L’écologisme est un internationalisme postmoderne. Ce n’est pas un hasard si les partis écologistes font de bons scores aux élections européennes : 13,48% en 2019, 8,95% en 2014, 16 ,28% en 2009 soit bien au-dessus de leur étiage national. Les partis écologistes considèrent que l’Etat stratège a été le vecteur du productivisme  et de l’industrialisme qui a préparé selon eux les conditions de l’effondrement. Ainsi, faut-il dépasser le cadre national pour envisager un gouvernement mondial qui soit capable de contraindre l’ensemble de l’humanité à la décroissance. Ce sont les alliés objectifs pour ne pas dire les idiots utiles du libéralisme européen, de Davos et de toutes les officines qui souhaitent en finir avec les peuples et les nations. Pour eux, l’homme doit être touillé, malaxé, métissé, perdre ses attaches nationales – foncièrement mauvaises –  et se noyer dans la globalisation. Les écologistes l’ont bien compris et ils activent les juridictions concurrentes des juridictions nationales pour contraindre les Etats. Mais là encore le courant écologiste est traversé de paradoxes insolubles : la bourgeoisie écologiste est globalement adepte de ce mondialisme naïf mais certains courant écologistes – pas toujours identifiés politiquement, – sont favorables au contraire  à un localisme exacerbé et une forme d’autarcie.
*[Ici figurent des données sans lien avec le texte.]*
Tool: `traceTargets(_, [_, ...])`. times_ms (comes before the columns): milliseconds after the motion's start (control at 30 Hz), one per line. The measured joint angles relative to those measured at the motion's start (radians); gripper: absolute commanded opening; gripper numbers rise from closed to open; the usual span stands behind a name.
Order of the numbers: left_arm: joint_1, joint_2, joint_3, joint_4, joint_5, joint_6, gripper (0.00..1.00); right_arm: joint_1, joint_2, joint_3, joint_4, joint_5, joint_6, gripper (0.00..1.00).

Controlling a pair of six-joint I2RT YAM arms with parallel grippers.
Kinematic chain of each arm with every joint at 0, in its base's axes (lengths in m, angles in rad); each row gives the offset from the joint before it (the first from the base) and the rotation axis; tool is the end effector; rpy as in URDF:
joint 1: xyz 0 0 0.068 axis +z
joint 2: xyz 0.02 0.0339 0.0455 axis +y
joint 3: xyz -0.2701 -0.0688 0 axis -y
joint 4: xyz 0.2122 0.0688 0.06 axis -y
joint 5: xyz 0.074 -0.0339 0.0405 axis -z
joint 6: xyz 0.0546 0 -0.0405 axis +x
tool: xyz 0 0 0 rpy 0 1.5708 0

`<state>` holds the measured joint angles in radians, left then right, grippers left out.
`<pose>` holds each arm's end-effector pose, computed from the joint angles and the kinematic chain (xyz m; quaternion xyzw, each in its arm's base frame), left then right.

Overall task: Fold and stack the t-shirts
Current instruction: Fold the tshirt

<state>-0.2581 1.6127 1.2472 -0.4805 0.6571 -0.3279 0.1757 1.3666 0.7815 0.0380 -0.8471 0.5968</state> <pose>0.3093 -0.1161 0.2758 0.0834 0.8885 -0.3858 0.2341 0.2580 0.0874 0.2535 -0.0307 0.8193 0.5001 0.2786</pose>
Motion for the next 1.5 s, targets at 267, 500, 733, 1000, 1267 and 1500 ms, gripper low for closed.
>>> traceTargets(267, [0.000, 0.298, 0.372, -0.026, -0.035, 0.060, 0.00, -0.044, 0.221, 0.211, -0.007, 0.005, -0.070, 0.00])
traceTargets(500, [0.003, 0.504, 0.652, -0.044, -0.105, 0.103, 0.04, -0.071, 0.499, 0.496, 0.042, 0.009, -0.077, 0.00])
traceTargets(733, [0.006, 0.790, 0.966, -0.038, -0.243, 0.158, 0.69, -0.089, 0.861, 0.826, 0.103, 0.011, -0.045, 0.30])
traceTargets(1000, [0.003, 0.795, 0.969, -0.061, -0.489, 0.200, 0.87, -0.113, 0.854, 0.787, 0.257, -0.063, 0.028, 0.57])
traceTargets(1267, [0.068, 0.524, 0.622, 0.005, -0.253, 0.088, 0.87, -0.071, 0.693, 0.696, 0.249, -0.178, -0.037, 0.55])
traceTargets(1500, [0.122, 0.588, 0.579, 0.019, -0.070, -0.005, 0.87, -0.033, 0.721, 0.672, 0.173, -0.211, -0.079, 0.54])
Cette écologie libertaire, mondialiste, anti-productiviste, dés-anthropocentrée, est-ce la vraie écologie ? On aurait tort de balayer d’un revers de main, certains problématiques soulevées par l’écologisme. L’Occident se caractérise en effet par un oubli inquiétant de la nature (voir la déconstruction de la nature). L’artificialisation généralisée par la bétonisation, par la construction d’éoliennes – à l’inefficacité énergétique avérée- qui défigurent les paysages, par le tourisme, par la « robotisation » progressive de l’homme augmenté ne peut manquer d’inquiéter l’homme qui se trouve ainsi déraciné de la nature dont il fait pourtant partie. L’idéal cartésien de « se rendre maître et possesseur de la nature » est devenu un idéal prométhéen : recréer la nature, faire une nature à notre image, ce qui est un saut qualitatif à la fois fascinant et effrayant.  L’écologisme est caricatural dans son désir de garder la nature intacte : certains vont même jusqu’à refuser des vaccins voire la médecine pour laisser la nature suivre son cours.  Or, si l’on considère la maladie comme un dysfonctionnement de la perfection naturelle, on replace la médecine dans une démarche de conservation de la nature. Il en est de même pour l’industrie : l’homme est un être rationnel dont une des caractéristiques est de subordonner la nature à des fins de conservation d’où l’utilisation d’objets pour sa subsistance , l’industrie pour son bien-être  et l’art pour son plaisir. Industrialiser n’est pas artificialiser et l’écologisme ne parvient pas à faire cette distinction.

L’écologisme ne comprend pas que la destruction du cadre naturel est le résultat de la politique d’ouverture qu’ils réclament à cor et à cri : ouverture des frontières, mixage forcé des civilisations et des races. La circulation anarchique des hommes inscrite dans le TFUE et renforcée par le Pacte de Marrakech de décembre 2018 entraîne une disparition du chez soi avec le respect et l’attention que cela implique pour le cadre naturel. Elle conduit à un sentiment de désappropriation qui se traduit par la tiersmondisation des métropoles (Paris !), la saleté généralisée y compris de quartiers jusque là préservés.

Il ne sert à rien de parler d’écologie sans évoquer la lutte contre le remplacisme global qui détruit les équilibres culturels et naturels et rend caduque toute préoccupation écologique. Il ne sert à rien de parler d’écologie sans renouer avec une philosophie de la nature qui remette chacun à sa place. Drieu GODEFRIDI approche cette problématique à travers sa dystopie car l’écologie politique, explosant de paradoxes, rend l’homme impossible. Mais le remplacisme global rend l’écologie impossible et l’homme impossible. Tout est emporté dans le tourbillon de la mondialisation, de l’artificialisation de tout et de tous.

Drieu GODEFRIDI nous interpelle sur ces thématiques. A nous tous collectivement de trouver une écologie qui ne trahisse pas l’homme et son aspiration à la liberté, qui ne trahisse pas la nature et son aspiration à la conservation, qui ne trahisse pas les civilisations et leur aspiration à la continuité historique.